I am going to call them tomorrow and see if I can get it straight what they do and do not cover and if they have any suggestions on the others.
BTW you are correct, Etsy is doing better now. About $5,776 Yr to date on Etsy on 95 items sold = $43.73 per sale and 216% up over last year [YoY] as compared to $12,395 in Ebay Sales with about $4k of some other stuff thrown in from a couple small side design-art work jigs. So Etsy is sneaking up to about half of what I sell on Ebay and only 650 listing instead of the 1,200 I have on Ebay. I wonder, when I get all items cross lsited, will that other 600 listings actually allow me to outsell my Ebay store over on Etsy? Hhhmm…
But Ebay and PayPal fees [including promoted listings have moved up to about 24% of our Ebay sales at $2,952. [no shipping-just fees and some ads]. So much for Jay’s 15% to 17% from days gone by.

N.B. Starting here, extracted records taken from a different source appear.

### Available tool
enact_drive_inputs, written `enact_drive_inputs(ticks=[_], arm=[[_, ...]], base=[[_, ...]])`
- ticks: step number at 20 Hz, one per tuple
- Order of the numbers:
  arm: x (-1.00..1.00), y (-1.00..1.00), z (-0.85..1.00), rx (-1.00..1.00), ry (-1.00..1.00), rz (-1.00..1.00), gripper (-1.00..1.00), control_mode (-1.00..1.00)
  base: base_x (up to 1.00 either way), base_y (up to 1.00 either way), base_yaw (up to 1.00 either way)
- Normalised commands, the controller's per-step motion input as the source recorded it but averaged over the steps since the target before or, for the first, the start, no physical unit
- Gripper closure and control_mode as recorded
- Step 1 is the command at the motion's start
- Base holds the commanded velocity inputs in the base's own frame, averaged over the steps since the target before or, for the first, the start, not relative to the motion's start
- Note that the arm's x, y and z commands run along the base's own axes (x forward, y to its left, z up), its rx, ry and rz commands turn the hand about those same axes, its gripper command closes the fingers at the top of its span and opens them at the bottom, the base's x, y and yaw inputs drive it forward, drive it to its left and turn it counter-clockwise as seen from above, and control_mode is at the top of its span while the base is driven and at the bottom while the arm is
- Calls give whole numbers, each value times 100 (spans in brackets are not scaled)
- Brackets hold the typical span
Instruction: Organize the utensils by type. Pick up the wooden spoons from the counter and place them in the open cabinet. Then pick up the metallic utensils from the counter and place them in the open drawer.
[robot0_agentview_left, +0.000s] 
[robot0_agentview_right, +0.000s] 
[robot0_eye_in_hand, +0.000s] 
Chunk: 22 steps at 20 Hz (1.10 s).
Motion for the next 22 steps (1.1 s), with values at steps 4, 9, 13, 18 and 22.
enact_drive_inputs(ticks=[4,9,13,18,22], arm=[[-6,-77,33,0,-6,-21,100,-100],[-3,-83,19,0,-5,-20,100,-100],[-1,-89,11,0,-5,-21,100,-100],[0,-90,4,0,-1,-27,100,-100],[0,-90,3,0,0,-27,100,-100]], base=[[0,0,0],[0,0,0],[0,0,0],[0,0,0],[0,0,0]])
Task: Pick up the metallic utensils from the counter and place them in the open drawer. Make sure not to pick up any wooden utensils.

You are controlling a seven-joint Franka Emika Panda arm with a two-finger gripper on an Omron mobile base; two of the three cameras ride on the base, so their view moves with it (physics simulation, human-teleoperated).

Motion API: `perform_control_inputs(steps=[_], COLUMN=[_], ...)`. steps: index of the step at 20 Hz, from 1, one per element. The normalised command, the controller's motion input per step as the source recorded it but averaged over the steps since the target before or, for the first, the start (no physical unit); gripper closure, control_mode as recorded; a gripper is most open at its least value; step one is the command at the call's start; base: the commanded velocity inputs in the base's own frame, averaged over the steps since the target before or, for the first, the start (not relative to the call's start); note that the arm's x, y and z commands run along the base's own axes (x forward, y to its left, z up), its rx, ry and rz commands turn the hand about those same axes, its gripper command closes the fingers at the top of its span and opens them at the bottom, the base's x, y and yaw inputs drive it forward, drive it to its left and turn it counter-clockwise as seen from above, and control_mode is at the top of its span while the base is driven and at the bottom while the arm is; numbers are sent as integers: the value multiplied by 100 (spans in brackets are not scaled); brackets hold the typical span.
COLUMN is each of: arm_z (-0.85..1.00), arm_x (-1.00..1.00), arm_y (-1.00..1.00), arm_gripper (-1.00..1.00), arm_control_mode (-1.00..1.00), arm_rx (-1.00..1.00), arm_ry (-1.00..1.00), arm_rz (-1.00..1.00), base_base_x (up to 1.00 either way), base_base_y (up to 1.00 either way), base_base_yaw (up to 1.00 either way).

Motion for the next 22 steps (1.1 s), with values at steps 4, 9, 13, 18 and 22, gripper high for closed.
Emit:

Then throw in Federal Taxes taxes on top of that [if you don’t expense it down to zero like we do] and like we have always said, if you want to make $50k in this business you probably need to sell closer to about $100k to end up at about $50k annually.
That is why I cringe when I read about newer people quitting their jobs so early in the start up of the reselling business. Jay tries to warn them all the time. Do this until you can generate enough NET after Taxes and Fees and Supplies to provide enough income to live off of.
This is the biggest reason I want to re-establish and re-vitalize our Shopify store, even though a slow grow, atleast we can keep so much more of our sales dollars.
What do you think about using the custom fields and create one titled “Auxillary Platforms” and just enter the -pm -me -rl in that one field. Then could filter on that one field for the correct code it sold on and do the rest that you do manually from there. That way it would keep the code out of the SKU field. Or do you think it is better in the SKU field and then do an “Advanced Search” for the SKU number and use the “contains” qualifier and enter -pm to get all the Posh Mark listings? Just wondering how to work it all out.
The Ebay Item Specific glitch has hit hard goods now in the Home Decor category. On relists or even batch changes from SB many bounce back with an error message that I can’t revise due to missing IS. We have all those IS but most are in our custom Item Specific fields. it is just the new fields Ebay is creating it has not been populated over and wonder if it even will. so far have 69 bounced listings that I tried to do a revision on. Just wanted to remove “best Offer” and nope, can’t until I enter all the IS in their “new” fields.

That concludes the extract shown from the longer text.